Every history of Christianity I am familiar with begins with the Gospels. Diarmaid MacCulloch begins a millennium before that with ancient Greece and Israel. That is the first feature that sets this book apart from its competitors and justifies its subtitle, “The First Three Thousand Years.” The second feature is the author’s stunning erudition. In the introduction, he describes the book as an attempt “to synthesize the current state of historical scholarship across the world.” That is quite a claim, especially for a subject as sprawling, complex and multicultural as the history of Christianity, but MacCulloch commands that vast literature as well as anybody I can imagine. Being an editor of the Journal of Ecclesiastical History has put him in the enviable situation of having every book of merit cross his desk. He seems to have devoured them all and gobbled up lots of articles for good measure.
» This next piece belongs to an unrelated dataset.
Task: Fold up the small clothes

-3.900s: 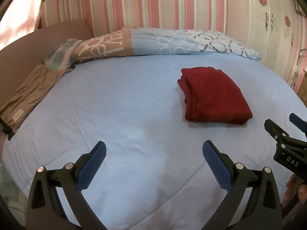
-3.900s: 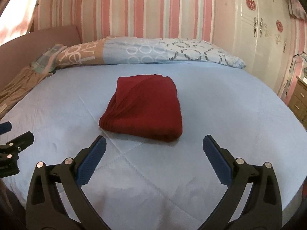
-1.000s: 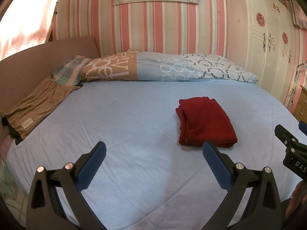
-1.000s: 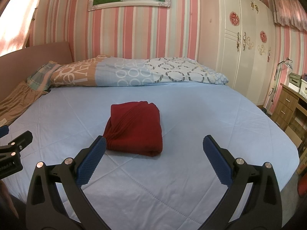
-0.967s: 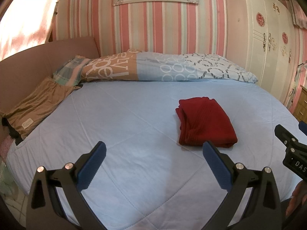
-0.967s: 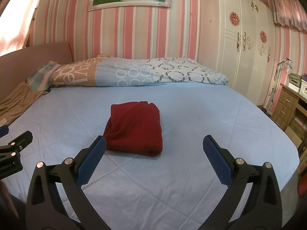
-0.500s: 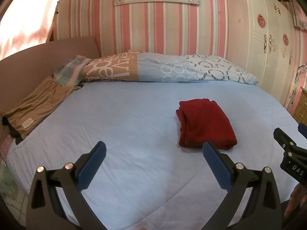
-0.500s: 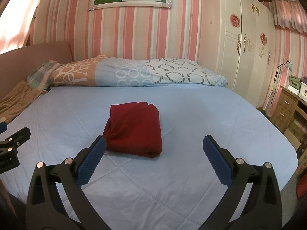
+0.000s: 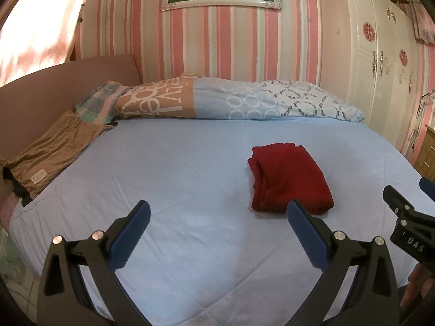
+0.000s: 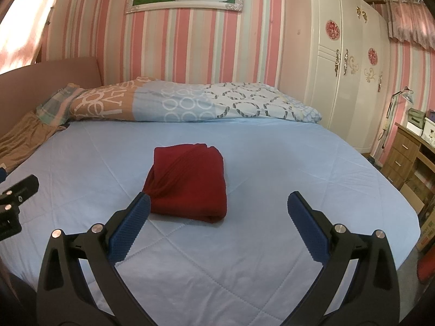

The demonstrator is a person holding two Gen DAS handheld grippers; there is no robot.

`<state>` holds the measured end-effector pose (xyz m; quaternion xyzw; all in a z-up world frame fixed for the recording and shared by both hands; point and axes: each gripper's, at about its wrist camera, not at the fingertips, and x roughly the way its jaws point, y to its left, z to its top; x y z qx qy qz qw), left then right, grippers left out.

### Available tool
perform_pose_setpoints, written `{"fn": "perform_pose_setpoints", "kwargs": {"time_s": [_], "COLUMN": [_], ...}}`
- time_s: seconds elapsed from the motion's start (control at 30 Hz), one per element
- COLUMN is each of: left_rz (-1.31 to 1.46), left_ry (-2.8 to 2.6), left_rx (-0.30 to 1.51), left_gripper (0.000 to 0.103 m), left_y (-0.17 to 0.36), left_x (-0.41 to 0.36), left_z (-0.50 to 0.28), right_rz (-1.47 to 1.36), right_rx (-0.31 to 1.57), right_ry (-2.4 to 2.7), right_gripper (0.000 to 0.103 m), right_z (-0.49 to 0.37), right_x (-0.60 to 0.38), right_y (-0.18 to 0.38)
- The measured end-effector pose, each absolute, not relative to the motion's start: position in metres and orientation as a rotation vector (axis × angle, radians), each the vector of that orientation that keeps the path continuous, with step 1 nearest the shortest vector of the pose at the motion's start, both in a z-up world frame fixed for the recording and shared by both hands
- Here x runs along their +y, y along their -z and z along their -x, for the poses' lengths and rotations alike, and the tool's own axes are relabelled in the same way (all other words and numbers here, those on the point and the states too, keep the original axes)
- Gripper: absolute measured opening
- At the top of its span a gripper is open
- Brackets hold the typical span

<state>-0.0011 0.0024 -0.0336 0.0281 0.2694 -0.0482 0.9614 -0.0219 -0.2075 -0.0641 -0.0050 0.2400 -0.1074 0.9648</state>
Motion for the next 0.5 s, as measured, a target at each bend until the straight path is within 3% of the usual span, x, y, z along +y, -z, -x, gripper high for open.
{"fn": "perform_pose_setpoints", "kwargs": {"time_s": [0.5], "left_rz": [-0.059], "left_ry": [0.098], "left_rx": [0.540], "left_gripper": [0.101], "left_y": [0.0319], "left_x": [-0.0056], "left_z": [0.0016], "right_rz": [0.010], "right_rx": [0.484], "right_ry": [0.218], "right_gripper": [0.100], "right_z": [0.0223], "right_x": [-0.2062], "right_y": [0.0653]}}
Weighing in at three-and-a-half pounds in paperback and running to over 1,100 pages, Christianity is not for the fainthearted. Given its scope, small errors of fact are inevitable, but I ran across astoundingly few. MacCulloch’s judgment on events and personalities is obviously a more tangled issue. He states in the introduction that the book is a “personal statement,” an admission all honest historians must echo for whatever they write. Good historians realize that an autobiographical dimension colors their work. They try to use it in ways that enhance rather than vitiate their enterprise.

Raised in an Anglican country parish, the scion of three generations of pastors, MacCulloch at a certain point gave up his Christian faith. He describes himself, however, as “a candid friend of Christianity,” and in the main the book reflects his appreciation of his subject. His description of late-medieval Corpus Christi processions as “showing how the Church brought the love of Christ to every corner of Western life” is remarkable for judging so positively a phenomenon sometimes disdained, and it is an example of his friendship in operation.

But he of course has his bias. In general he shows more sympathy for the margins than for the mainstream. He is skeptical of “orthodoxy.” He nurses a decided, certainly not always unjustified, suspicion of ecclesiastical authority and occasionally succumbs to the hermeneutic dominant in religious history for the past several decades of reducing all exercise of such authority to greed for power. MacCulloch writes beautifully and with wit, but sometimes also with a detached irony that will not please everyone.

Let the reader, then, beware. Let the reader also be appreciative of a remarkable achievement. MacCulloch began his career as a specialist in the English Reformation but widened his perspective to produce the best general history of Christianity in that period currently on the shelves, The Reformation (2004).

Remarkable in the present book is the attention he gives to the Orthodox churches in their various forms and to the global impact of Christianity in both its Catholic and Protestant incarnations. He devotes a full (and extremely welcome) chapter to “Islam: The Great Realignment, 622-1500.” Put differently, he does a good job of breaking out of the Eurocentrism that characterizes so many general histories of Christianity.

All historians must make choices about what to include, what to omit and how much emphasis to give to different phenomena. For my taste he underplays the importance of Pope Stephen II’s recourse to King Pippin for aid against the Lombards. He gives shorter shrift to the Gregorian Reform than I would do, although he sees it as a factor in the great turning point in Western Christianity that took place in the 11th and 12th centuries. In his otherwise excellent treatment of Renaissance Humanism, he fails to mention the greatest impact the movement had on the West: its launching in a newly institutional form the style of student-centered education that until recently dominated wherever Christianity had established itself. And so forth.

Quibbles and qualifications like these do not detract from MacCulloch’s accomplishment but confirm what he is at pains to point out: Christianity is an enormously complex phenomenon. It is a religious tradition in which a few elements have persisted with striking consistency through different climes and cultures for centuries upon end, but in which diversity and mutations are equally striking. Paradox is at its heart. It is too big for simplistic formulae.

MacCulloch puts it well:

“Traditionalists” often forget that the nature of tradition is not that of a humanly manufactured mechanical or architectural structure with a constant outline and form, but rather that of a plant, pulsating with life and continually changing shape while keeping the same ultimate identity.

That is a timely observation. In my opinion one of the greatest problems in Catholicism today is ignorance of the tradition in its breadth and diversity, which results in a dangerously truncated view of what it means to be a “faithful” Catholic. Christianity is an excellent antidote for that scourge. Thank you, Dr. MacCulloch!